Before the House of Commons wraps up for its summer break — somewhere around the 20th of June — the Harper government is going to have to make a decision about the Enbridge Northern Gateway pipeline.

The Tories have advocated for the controversial $6.5 billion mega-project —that would transport crude from the northern Alberta to Kitimat on the west coast of British Columbia — as a means to get Canadian oil to the lucrative Asian markets. Some government estimates suggest that the pipeline could add $300 billion to the Canadian economy over the next 30 years.

But there's a problem — a political problem. Approving the project could contribute to the demise of the Harper majority government in 2015.

According to a recent Bloomberg - Nanos survey, British Columbians do not want the project and a lot of them say that they're willing to show their disdain at the ballot box in 2015.

46.9 per cent of those surveyed that if the Tories approved the Northern Gateway Pipeline, they would you be less likely or as likely to support their local Conservative candidate. 18.6 per cent of Conservatives said the same thing.

"Approval of the pipeline by the Harper government is likely to have a collateral negative impact on support for the Conservatives in BC, especially among female voters." notes the survey report.

Press Progress — a propoganda arm of the left-leaning Broadbent Institute — did the math and identified six MPs who could be in trouble if Conservative voters lived-up to their threat: John Duncan, James Lunney, Nina Grewal, Cathy McLeod, Andrew Saxton and Wai Young.

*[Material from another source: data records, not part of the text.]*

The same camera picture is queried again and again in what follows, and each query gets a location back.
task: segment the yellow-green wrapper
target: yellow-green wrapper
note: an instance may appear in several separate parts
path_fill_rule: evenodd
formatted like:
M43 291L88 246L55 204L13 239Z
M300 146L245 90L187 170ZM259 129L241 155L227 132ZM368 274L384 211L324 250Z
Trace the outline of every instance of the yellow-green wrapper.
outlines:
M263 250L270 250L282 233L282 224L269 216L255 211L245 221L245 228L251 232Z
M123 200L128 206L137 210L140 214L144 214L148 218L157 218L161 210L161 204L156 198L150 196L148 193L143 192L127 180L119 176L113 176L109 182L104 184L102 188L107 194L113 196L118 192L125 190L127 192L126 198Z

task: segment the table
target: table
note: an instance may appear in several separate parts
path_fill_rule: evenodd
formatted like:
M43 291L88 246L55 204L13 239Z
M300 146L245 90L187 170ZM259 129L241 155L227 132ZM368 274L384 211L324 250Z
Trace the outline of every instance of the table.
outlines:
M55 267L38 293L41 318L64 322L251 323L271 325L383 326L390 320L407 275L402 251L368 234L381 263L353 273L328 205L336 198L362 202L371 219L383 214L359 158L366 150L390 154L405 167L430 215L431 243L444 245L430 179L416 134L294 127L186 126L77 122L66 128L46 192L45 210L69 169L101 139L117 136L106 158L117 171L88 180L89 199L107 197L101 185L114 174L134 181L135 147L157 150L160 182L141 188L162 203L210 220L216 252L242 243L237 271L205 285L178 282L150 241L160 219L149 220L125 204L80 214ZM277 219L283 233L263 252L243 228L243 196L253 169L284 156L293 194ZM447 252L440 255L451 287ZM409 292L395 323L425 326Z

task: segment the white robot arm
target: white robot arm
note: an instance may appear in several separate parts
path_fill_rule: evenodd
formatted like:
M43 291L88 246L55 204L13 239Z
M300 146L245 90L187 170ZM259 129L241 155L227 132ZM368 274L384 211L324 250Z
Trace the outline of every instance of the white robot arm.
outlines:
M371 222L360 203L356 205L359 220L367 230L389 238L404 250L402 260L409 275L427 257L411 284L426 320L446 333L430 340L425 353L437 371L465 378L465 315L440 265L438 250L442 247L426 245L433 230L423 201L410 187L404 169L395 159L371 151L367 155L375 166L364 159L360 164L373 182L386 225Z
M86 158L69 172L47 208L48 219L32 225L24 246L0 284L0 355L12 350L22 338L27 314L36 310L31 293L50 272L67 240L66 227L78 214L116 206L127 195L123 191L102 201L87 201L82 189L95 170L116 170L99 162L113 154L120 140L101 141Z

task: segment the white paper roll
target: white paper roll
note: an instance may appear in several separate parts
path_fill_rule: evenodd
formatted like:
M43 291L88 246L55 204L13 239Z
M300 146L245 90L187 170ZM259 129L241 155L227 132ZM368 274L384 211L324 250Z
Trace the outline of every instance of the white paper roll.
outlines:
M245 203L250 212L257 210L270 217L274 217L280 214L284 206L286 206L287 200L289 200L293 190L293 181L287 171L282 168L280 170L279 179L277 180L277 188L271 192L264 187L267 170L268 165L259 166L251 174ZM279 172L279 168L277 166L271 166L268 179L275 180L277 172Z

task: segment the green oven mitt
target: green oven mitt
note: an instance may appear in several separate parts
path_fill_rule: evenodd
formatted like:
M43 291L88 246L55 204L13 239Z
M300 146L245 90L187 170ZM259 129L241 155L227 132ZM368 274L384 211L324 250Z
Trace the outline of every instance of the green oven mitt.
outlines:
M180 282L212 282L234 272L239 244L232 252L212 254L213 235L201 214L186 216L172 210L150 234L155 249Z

Anti-pipeline activists and environmentalists are indeed trying to make this a ballot-box issue.

Leadnow and Forest Ethics Advocacy have started a campaign — dubbed 'The Enbridge 21' — targeting B.C.'s 21 Conservative members of parliament. They started a website urging constituents to send emails to those MPs reminding them that B.C. is saying 'no'.

"Over 130 First Nations have created a united wall of opposition and have launched numerous legal challenges. Eight out of eleven communities in the path of the pipeline and tankers have rejected it, including Kitimat, Prince Rupert, Ft St James, Terrace, and Charlotte City. Even the entire Union of BC Municipalities voted to oppose the project, twice," notes the email text.

"The Enbridge Northern Gateway project threatens our coastal economy, our land, water, First Nations, and our independence as a province to make our own decisions about our future."

"As an MP from BC, you have a choice: you can help defend beautiful British Columbia from the Enbridge project, or gamble BC’s future."

[ Related: Chronology of Northern Gateway pipeline saga ]

The Harper government's best course of action — politically at least — might be to somehow slow down the project by forcing Enbrigde to meet some more 'conditions'. Another 'way out' might be a slight re-route: According to the Financial Post, Enbridge might be open to rerouting the pipeline to Prince Rupert which could mitigate concerns about oil spill risks.

Whatever the case, the decision has the potential to be a game-changer for the Tory government.

Politically, economically and environmentally: this could be one of Stephen Harper's most important decisions of his career as prime minister.